O Grito – A maldição retorna em sua versão mais rasa

Se pararmos pra pensar, O Grito (The Grudge, 2004) não envelheceu tão mal. Preparando o que viria a ser sua marca em 98 com dois curtas (Katasumi e 4444444444), o cineasta Takashi Shimizu já dava uma pontinha do que se tornou uma franquia prestigiada: quando alguém morre com ódio intenso, nasce ali uma maldição, assumindo a forma da vítima e também o local da morte, e para quem adentra o local, termina sendo perseguido até o seu fim. Mesmo tendo nove títulos, a saga nipônica que encerrou em 2015, agradou quando em 2002 trouxe uma trama com pessoas interligadas por uma maldição e a narrativa que enriquecia o escopo. No remake americano de 2004 (que contou com mais duas sequências), fez questão de apontar que faz parte do mesmo pacote. Agora, em 2020, estamos diante de mais uma investida, nessa em que a maldição retorna em sua versão mais rasa.

É válido apontar que o roteiro escrito pelo também diretor Nicolas Pesce, inspirado no roteiro original de Shimizu, não deixa de ser curioso, uma vez que voltamos para o que O Grito (Ju-On, 2002) fez: a teia de personagens ligados por uma maldição. Passada entre dois anos, a história aqui se inicia em 2004 com Fiona Landers (Tara Westwood) deixando a tal casa amaldiçoada no Japão, e de maneira abrupta entendemos que a mulher mal foi apresentada e já tá condenada – com um texto explicando tudo pra completar. Então, na linha presente em 2006 (isso mesmo, ignorando o remake americano) conhecemos a protagonista da vez, a detetive Muldoon (Andrea Riseborough) que se vê envolvida com a investigação de um acidente conectado com outros casos da residência Rayburn pra lá de bizarros, o que claro, a coloca como parte da maldição.

A maior criatividade de The Grudge está no fato de funcionar como uma história ainda desconhecida de pessoas presas a maldição, e como de praxe, um remake que não esquece de onde começou – mas agora centrado em solo americano. O pior nisso é que para quem assistiu ou não Ju-On, Nicolas trouxe um terror sobrenatural apático que não se arrisca para convencer da necessidade de mais uma vez revisitarmos a história.

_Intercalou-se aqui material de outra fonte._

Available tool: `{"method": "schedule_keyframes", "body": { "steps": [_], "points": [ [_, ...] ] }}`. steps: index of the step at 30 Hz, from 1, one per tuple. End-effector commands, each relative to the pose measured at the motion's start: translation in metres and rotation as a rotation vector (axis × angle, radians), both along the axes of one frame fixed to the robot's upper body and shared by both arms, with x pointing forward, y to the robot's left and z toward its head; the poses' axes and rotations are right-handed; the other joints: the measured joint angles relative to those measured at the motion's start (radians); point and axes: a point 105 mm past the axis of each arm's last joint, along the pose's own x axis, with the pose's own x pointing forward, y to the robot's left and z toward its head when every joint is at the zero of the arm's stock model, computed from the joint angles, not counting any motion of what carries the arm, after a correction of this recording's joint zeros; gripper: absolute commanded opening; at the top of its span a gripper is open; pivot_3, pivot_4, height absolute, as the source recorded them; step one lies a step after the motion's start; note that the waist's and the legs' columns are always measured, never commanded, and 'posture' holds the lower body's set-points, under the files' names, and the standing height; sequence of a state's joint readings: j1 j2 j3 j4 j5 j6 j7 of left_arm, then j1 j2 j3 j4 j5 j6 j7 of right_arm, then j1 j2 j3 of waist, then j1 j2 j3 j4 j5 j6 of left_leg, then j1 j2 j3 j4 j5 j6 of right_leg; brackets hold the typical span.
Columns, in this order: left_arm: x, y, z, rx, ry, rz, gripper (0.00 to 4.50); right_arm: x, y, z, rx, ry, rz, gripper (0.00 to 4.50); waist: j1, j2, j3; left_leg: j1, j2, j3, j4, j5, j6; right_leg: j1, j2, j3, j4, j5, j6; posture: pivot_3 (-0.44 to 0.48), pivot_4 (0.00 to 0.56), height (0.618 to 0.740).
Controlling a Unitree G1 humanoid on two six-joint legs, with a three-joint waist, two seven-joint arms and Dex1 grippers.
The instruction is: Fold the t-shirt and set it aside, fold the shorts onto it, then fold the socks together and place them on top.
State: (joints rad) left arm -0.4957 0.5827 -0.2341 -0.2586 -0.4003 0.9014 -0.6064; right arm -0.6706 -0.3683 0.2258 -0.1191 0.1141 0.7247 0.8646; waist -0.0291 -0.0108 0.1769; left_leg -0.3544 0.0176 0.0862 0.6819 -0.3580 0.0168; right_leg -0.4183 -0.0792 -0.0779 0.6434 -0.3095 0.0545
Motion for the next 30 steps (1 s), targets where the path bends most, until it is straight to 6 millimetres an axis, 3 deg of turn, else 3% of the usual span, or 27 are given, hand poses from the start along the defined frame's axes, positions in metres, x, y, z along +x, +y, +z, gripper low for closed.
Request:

Assim como sua cena de abertura, o terror do filme se concentra numa demonstração superficial e que, até mesmo soa pretensiosa, dada a construção zero de atmosfera para os eventos que deseja narrar. A medida que a detetive se aproxima do que desconhecia no caso, somos conduzidos para outras duas vítimas, o que deveria transmitir alguma empolgação, mas não, é como se o diretor não conseguisse usar do potencial que os arcos possuem para o benefício dessa façanha.

Por si só, as histórias alternadas carregam suas peculiaridades: dois casais, no primeiro temos Peter (John Cho) e Nina (Betty Gilpin) lidando com uma complicação na gravidez, e o segundo, um casal na terceira idade, o qual William (Frankie Failson) enfrenta a perda de sanidade de Faith (Lin Shaye). Parece que Lin não cansa de interpretar personagens no subgênero paranormal, sendo que novamente a atriz acerta ao exprimir a estranha natureza do caso em sua atuação. E para Peter e Nina, a coisa já perde a graça quando utiliza de conveniências estúpidas para fazer o susto fácil acontecer.

A maquiagem é uma aposta clara para dar um up a caracterização às aparições demoníacas, contudo, do teto do jumpscare não passa, deixando a pobre apresentação se contentar com cortes rápidos da edição na tentativa de que vai fazer você saltar da poltrona do cinema. Não bastando isso, Nicolas ainda tenta inserir uma homenagem (tá mais pra ensaio) à cenas que outrora funcionaram no longa de 2004 (como a mão na cabeça de Sarah Michelle Gellar no banho), mas que no resultado final fica só o gostinho de algo forçado para se remeter a saga a que pertence. Talvez, seria interessante a construção de cenas autorais ao invés de uma refilmagem sem brilho — o que o filme já é.

No meio disso, a cinematografia de Zack Geller só deixou a desejar pois, o que é uma fotografia escura para dar identidade a um filme opaco na sustentação de sua narrativa? Se o terror não é ousado nem na história, de nada acrescenta um elemento técnico que ao contrário de enriquecer a película, torna a percepção dos acontecimentos confuso e quase que incompreensível. E se tudo isso estava pouco, no seus noventa e cinco minutos de duração com uma história pré-conhecida, Nicolas permitiu ainda um didatismo desgastante e desnecessário, já que o fato das mortes serem interligadas não tornaram a compreensão da trama complexa.

Nessa guerra de maldição, o peso ficou mesmo para o elenco que se empenhou tanto numa trama que não batia com o esforço. É notório que estão levando a história mais a sério do que a condução se arrisca. Em suma, esse reboot de um remake finda como se tivesse contado um caso tão obscuro e desolador com ares de uma direção intimista que vai fazer você refletir antes de sair da sessão no cinema. A intenção foi entendida, mas é provável sair com ódio do tempo que perdeu por mais uma produção hollywoodiana prescindível de terror. E Kayako não sabe mais arrotar como antes, o cúmulo.